Why it matters: According to a California federal court judge, employers are not required to provide indefinite leave as an accommodation for a disability under the state’s Fair Employment and Housing Act (FEHA). The case involved an employee injured on the job who took time off to recover. She returned to work with a temporary light-duty job, and her restrictions changed over the following months, with the employer purchasing her a motorized scooter. But a few months later, she went out on leave again. The employee exhausted her Family and Medical Leave Act (FMLA) time, and the employer repeatedly extended her leave under its own policy. When her doctor provided a note stating he was “unable to give a return date in the reasonably foreseeable future as the leave is indefinite,” the employee was terminated. Granting summary judgment for the retailer, the court said that California law does not mandate indefinite leave as an accommodation for a disability.

Detailed Discussion

Hourvash Dezham began working as a sales associate for Macy’s in 1997. In July 2010, she injured her foot in a fall at work and Dezham was placed on a leave of absence at the request of her physician.

Dezham returned to work in August to perform modified/light-duty activities in the administrative support team based on a work restriction form completed by her doctor. The physician provided updated restrictions for standing and walking over the following months until Dezham returned to her position on the sales floor. To help with her duties, Macy’s purchased a motorized scooter for her use.

However, after five months of using the scooter, Dezham developed extreme back pain and her physician placed her back on a leave of absence in May 2011. By July, she had exhausted her FMLA leave; in October, all eligible leave under Macy’s leave policy was also used up. The employer granted Dezham multiple extensions of her leave through the end of the year.

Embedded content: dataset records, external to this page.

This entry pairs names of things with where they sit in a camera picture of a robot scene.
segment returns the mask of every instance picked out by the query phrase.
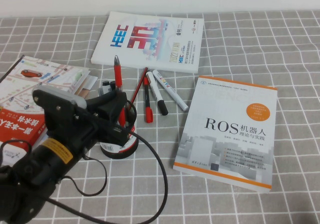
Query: marker
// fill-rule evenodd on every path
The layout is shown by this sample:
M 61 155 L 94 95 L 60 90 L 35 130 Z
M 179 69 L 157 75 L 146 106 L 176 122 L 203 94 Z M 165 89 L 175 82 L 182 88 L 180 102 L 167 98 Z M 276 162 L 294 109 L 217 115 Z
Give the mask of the marker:
M 150 83 L 150 86 L 151 86 L 151 90 L 156 98 L 156 101 L 157 101 L 157 104 L 158 104 L 158 107 L 159 107 L 159 110 L 161 112 L 162 115 L 168 115 L 168 110 L 166 108 L 166 104 L 165 104 L 165 101 L 163 100 L 162 96 L 161 96 L 161 93 L 159 91 L 159 88 L 156 84 L 156 80 L 153 76 L 153 74 L 151 73 L 151 71 L 148 71 L 146 73 L 146 77 L 148 78 L 149 80 L 149 83 Z
M 110 86 L 110 82 L 109 81 L 103 81 L 102 82 L 102 86 L 98 88 L 98 95 L 101 96 L 101 95 L 104 95 L 108 92 L 110 92 L 112 89 L 111 89 L 111 86 Z
M 154 120 L 154 115 L 152 113 L 152 109 L 150 108 L 149 87 L 148 87 L 149 81 L 146 76 L 144 76 L 143 78 L 143 83 L 144 83 L 143 85 L 144 85 L 144 96 L 145 96 L 144 100 L 145 100 L 145 107 L 146 107 L 145 120 L 146 120 L 146 123 L 152 123 Z
M 183 111 L 186 111 L 189 107 L 181 99 L 181 97 L 175 92 L 175 90 L 168 84 L 168 82 L 162 77 L 162 75 L 157 71 L 152 71 L 155 78 L 160 82 L 160 84 L 165 88 L 165 90 L 170 94 L 170 96 L 177 102 L 177 104 L 182 108 Z
M 120 61 L 119 61 L 119 58 L 118 56 L 116 55 L 115 56 L 115 61 L 114 61 L 114 80 L 115 80 L 115 85 L 116 85 L 116 88 L 118 90 L 120 90 L 122 92 L 122 76 L 121 76 L 121 65 L 120 65 Z M 119 116 L 119 124 L 123 127 L 125 127 L 125 120 L 126 120 L 126 115 L 124 113 L 124 108 L 121 110 L 120 112 L 120 116 Z

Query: red marker
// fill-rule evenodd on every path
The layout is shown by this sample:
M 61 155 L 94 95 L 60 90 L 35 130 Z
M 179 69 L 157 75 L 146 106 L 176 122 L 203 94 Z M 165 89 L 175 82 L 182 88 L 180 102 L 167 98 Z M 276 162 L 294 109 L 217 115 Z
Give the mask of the red marker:
M 114 61 L 114 78 L 115 78 L 115 87 L 122 91 L 122 76 L 121 76 L 121 65 L 120 65 L 120 61 L 119 61 L 119 58 L 118 56 L 116 55 L 115 56 L 115 61 Z M 119 124 L 123 127 L 125 127 L 125 120 L 126 120 L 126 116 L 125 116 L 125 113 L 124 113 L 124 108 L 121 110 L 121 113 L 120 113 L 120 116 L 119 116 Z
M 146 120 L 146 123 L 152 123 L 153 120 L 154 120 L 154 115 L 152 113 L 152 109 L 150 108 L 150 99 L 149 99 L 149 81 L 147 79 L 147 77 L 144 77 L 143 78 L 143 85 L 144 85 L 144 98 L 145 98 L 145 120 Z

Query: wire
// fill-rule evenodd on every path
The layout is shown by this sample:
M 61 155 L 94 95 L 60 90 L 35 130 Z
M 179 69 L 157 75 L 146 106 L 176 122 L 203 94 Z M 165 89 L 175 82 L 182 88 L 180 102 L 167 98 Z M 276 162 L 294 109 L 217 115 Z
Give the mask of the wire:
M 2 143 L 1 147 L 0 147 L 0 166 L 2 165 L 2 162 L 3 162 L 3 159 L 4 159 L 3 158 L 4 157 L 4 152 L 3 152 L 4 146 L 8 145 L 10 143 L 15 143 L 15 142 L 24 142 L 28 146 L 28 151 L 27 151 L 27 153 L 24 155 L 24 157 L 22 159 L 27 158 L 31 154 L 32 145 L 29 142 L 27 142 L 26 140 L 7 140 L 4 143 Z
M 137 118 L 137 112 L 136 112 L 137 110 L 136 110 L 136 107 L 135 107 L 130 101 L 128 101 L 128 103 L 131 104 L 131 107 L 132 107 L 132 109 L 133 109 L 133 111 L 134 111 L 134 119 L 136 119 L 136 118 Z M 120 125 L 117 125 L 117 124 L 110 123 L 109 121 L 100 119 L 100 118 L 98 118 L 98 117 L 93 117 L 93 116 L 91 116 L 91 115 L 88 116 L 88 115 L 85 115 L 85 114 L 84 114 L 84 116 L 85 116 L 85 117 L 89 117 L 89 118 L 91 118 L 91 119 L 94 118 L 94 119 L 97 121 L 99 127 L 102 128 L 102 129 L 105 129 L 106 126 L 109 127 L 109 128 L 110 128 L 110 126 L 113 126 L 113 128 L 118 128 L 118 129 L 120 129 L 120 130 L 122 130 L 122 131 L 124 131 L 124 132 L 127 132 L 128 134 L 131 134 L 131 135 L 135 136 L 138 140 L 142 141 L 142 142 L 150 149 L 150 151 L 154 154 L 155 158 L 157 159 L 157 161 L 158 161 L 158 163 L 159 163 L 159 166 L 160 166 L 160 168 L 161 168 L 161 171 L 162 171 L 162 174 L 163 174 L 163 177 L 164 177 L 164 178 L 163 178 L 164 183 L 165 183 L 165 184 L 164 184 L 164 185 L 165 185 L 165 186 L 164 186 L 164 187 L 165 187 L 165 188 L 164 188 L 165 191 L 164 191 L 164 197 L 163 197 L 164 199 L 163 199 L 163 201 L 162 201 L 162 204 L 161 204 L 159 210 L 156 212 L 156 214 L 154 214 L 153 217 L 151 217 L 150 219 L 145 220 L 145 221 L 143 221 L 143 222 L 137 223 L 137 224 L 149 224 L 149 223 L 153 222 L 154 220 L 156 220 L 156 219 L 159 217 L 159 215 L 161 214 L 161 212 L 163 211 L 163 209 L 164 209 L 164 207 L 165 207 L 165 205 L 166 205 L 166 202 L 167 202 L 167 198 L 168 198 L 168 178 L 167 178 L 167 175 L 166 175 L 165 167 L 164 167 L 164 165 L 163 165 L 163 163 L 162 163 L 159 155 L 157 154 L 157 152 L 153 149 L 153 147 L 149 144 L 149 142 L 147 142 L 147 141 L 146 141 L 144 138 L 142 138 L 140 135 L 132 132 L 131 130 L 128 130 L 127 128 L 124 128 L 124 127 L 122 127 L 122 126 L 120 126 Z M 22 141 L 22 142 L 25 142 L 25 143 L 28 144 L 28 146 L 29 146 L 30 148 L 29 148 L 29 152 L 27 153 L 27 155 L 29 155 L 30 152 L 31 152 L 31 145 L 30 145 L 27 141 L 24 141 L 24 140 L 16 140 L 16 141 Z M 4 142 L 4 144 L 8 144 L 8 143 L 11 143 L 11 142 L 14 142 L 14 141 L 6 141 L 6 142 Z M 2 144 L 2 146 L 1 146 L 1 148 L 0 148 L 0 153 L 1 153 L 0 156 L 1 156 L 1 157 L 2 157 L 2 153 L 3 153 L 4 144 Z M 76 184 L 75 184 L 75 187 L 77 188 L 77 190 L 78 190 L 80 193 L 82 192 L 82 191 L 79 190 L 79 188 L 78 188 L 78 186 L 77 186 Z M 62 209 L 64 209 L 64 210 L 66 210 L 66 211 L 68 211 L 68 212 L 70 212 L 70 213 L 72 213 L 72 214 L 74 214 L 74 215 L 80 216 L 80 217 L 82 217 L 82 218 L 84 218 L 84 219 L 87 219 L 87 220 L 89 220 L 89 221 L 92 221 L 92 222 L 95 222 L 95 223 L 99 223 L 99 224 L 117 224 L 117 223 L 114 223 L 114 222 L 103 221 L 103 220 L 94 218 L 94 217 L 92 217 L 92 216 L 89 216 L 89 215 L 87 215 L 87 214 L 84 214 L 84 213 L 82 213 L 82 212 L 80 212 L 80 211 L 77 211 L 77 210 L 75 210 L 75 209 L 67 206 L 67 205 L 62 204 L 61 202 L 58 202 L 58 201 L 53 200 L 53 199 L 51 199 L 51 198 L 49 198 L 49 197 L 46 197 L 46 196 L 39 195 L 39 194 L 38 194 L 37 192 L 35 192 L 35 191 L 29 190 L 29 189 L 25 189 L 25 188 L 19 187 L 19 186 L 12 186 L 12 188 L 14 188 L 15 190 L 17 190 L 17 191 L 19 191 L 19 192 L 22 192 L 22 193 L 25 193 L 25 194 L 28 194 L 28 195 L 36 196 L 36 197 L 39 198 L 39 199 L 42 199 L 42 200 L 47 201 L 47 202 L 50 202 L 50 203 L 53 204 L 53 205 L 56 205 L 56 206 L 58 206 L 58 207 L 60 207 L 60 208 L 62 208 Z
M 129 107 L 127 107 L 126 109 L 127 109 L 128 112 L 130 112 L 130 109 L 132 108 L 133 103 L 132 103 L 130 100 L 126 100 L 126 102 L 129 103 Z M 134 124 L 135 124 L 135 121 L 136 121 L 136 119 L 137 119 L 137 116 L 138 116 L 137 113 L 136 113 L 137 110 L 134 109 L 134 108 L 132 108 L 132 109 L 133 109 L 133 111 L 134 111 L 134 113 L 133 113 L 133 114 L 134 114 L 134 117 L 133 117 L 133 120 L 131 121 L 132 124 L 127 127 L 127 129 L 129 129 L 129 130 L 132 130 L 132 128 L 133 128 L 133 126 L 134 126 Z
M 77 184 L 76 184 L 76 182 L 75 182 L 75 180 L 71 177 L 71 176 L 68 176 L 68 175 L 65 175 L 65 176 L 63 176 L 62 177 L 62 179 L 61 180 L 63 180 L 63 179 L 69 179 L 69 180 L 71 180 L 73 183 L 74 183 L 74 185 L 75 185 L 75 188 L 77 189 L 77 191 L 81 194 L 81 195 L 84 195 L 84 196 L 96 196 L 96 195 L 99 195 L 100 193 L 102 193 L 103 192 L 103 190 L 105 189 L 105 187 L 106 187 L 106 183 L 107 183 L 107 169 L 106 169 L 106 167 L 105 167 L 105 165 L 101 162 L 101 161 L 99 161 L 99 160 L 97 160 L 97 159 L 94 159 L 94 158 L 92 158 L 92 157 L 88 157 L 88 156 L 86 156 L 86 155 L 83 155 L 83 158 L 84 158 L 84 160 L 95 160 L 95 161 L 97 161 L 97 162 L 99 162 L 102 166 L 103 166 L 103 168 L 104 168 L 104 174 L 105 174 L 105 179 L 104 179 L 104 184 L 103 184 L 103 187 L 98 191 L 98 192 L 96 192 L 96 193 L 93 193 L 93 194 L 87 194 L 87 193 L 84 193 L 83 191 L 81 191 L 80 189 L 79 189 L 79 187 L 77 186 Z

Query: book
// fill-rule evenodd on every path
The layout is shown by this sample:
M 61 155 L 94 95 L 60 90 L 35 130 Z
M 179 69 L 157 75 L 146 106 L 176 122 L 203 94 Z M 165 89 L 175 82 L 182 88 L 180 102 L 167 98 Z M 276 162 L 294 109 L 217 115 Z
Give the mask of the book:
M 199 76 L 173 169 L 268 192 L 277 89 Z
M 0 144 L 10 139 L 23 139 L 31 145 L 45 135 L 43 109 L 36 105 L 32 90 L 37 85 L 50 85 L 75 93 L 89 75 L 87 68 L 56 64 L 23 56 L 0 79 Z M 13 165 L 27 149 L 25 143 L 4 147 L 3 164 Z
M 197 73 L 203 19 L 111 12 L 91 62 L 122 67 Z
M 79 95 L 83 98 L 86 98 L 90 90 L 92 89 L 93 85 L 96 83 L 97 79 L 97 76 L 88 75 L 84 80 L 83 84 L 75 92 L 75 95 Z

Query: black pen cap
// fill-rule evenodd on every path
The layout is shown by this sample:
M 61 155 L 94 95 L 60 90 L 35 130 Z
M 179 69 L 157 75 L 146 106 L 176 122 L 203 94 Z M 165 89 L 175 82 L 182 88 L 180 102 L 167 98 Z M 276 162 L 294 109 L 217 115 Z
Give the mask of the black pen cap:
M 115 90 L 116 89 L 116 84 L 115 84 L 116 82 L 115 81 L 111 81 L 110 82 L 110 87 L 111 87 L 111 90 Z
M 166 104 L 164 100 L 159 100 L 158 101 L 158 107 L 160 109 L 160 112 L 162 115 L 168 115 L 168 110 L 166 108 Z
M 109 81 L 103 81 L 103 82 L 102 82 L 102 86 L 107 86 L 107 85 L 109 85 L 109 84 L 110 84 Z

In January 2012, Dezham’s doctor provided a note stating that he was “unable to give a return date in the reasonably foreseeable future as the leave is indefinite.” Macy’s then removed Dezham from the payroll, although the company informed her that she was free to reapply for a position in the future.

Dezham filed suit alleging that Macy’s engaged in violations of 19 state and federal laws, including the Age Discrimination in Employment Act, the Americans with Disabilities Act, and FEHA.

Working his way through the claims in response to Macy’s motion for summary judgment, U.S. District Court Judge David O. Carter tossed the majority of the plaintiff’s allegations, including those based on FEHA.

Focusing on the claims based on Dezham’s termination, the court agreed that FEHA does not require employers to provide an indefinite leave of absence for employees.

The plaintiff pointed to the note provided by her doctor, on which he also checked a box indicating “No” in response to a question of whether “the limitation affect[s] the employee’s ability to perform any of his/her job functions as shown on the attached Job Description?” Because the doctor checked the box, he should not have answered the other questions on the form, Dezham told the court, including the question where he indicated she could not return to work in the reasonably foreseeable future.

Macy’s proffered nondiscriminatory reason for terminating Dezham – the exhaustion of all of her leave of absence options coupled with the doctor’s note – was not rebutted by this reasoning, the court said.

Judge Carter disagreed that Macy’s took advantage of an error committed by the doctor, particularly as it was undisputed that Dezham did not return to work in January. Instead, he found that Dezham’s argument was “insufficient to create a genuine factual dispute” as the plaintiff failed to meet “her burden of offering specific and substantial evidence that Macy’s asserted non-discriminatory reason is a pretext.”

The plaintiff’s claims that Macy’s failed to offer her a reasonable accommodation in violation of FEHA similarly fell short. Such claims require not only that a plaintiff has a disability under the FEHA and that the employer failed to reasonably accommodate the disability, but that the plaintiff is also qualified to perform the essential functions of the position.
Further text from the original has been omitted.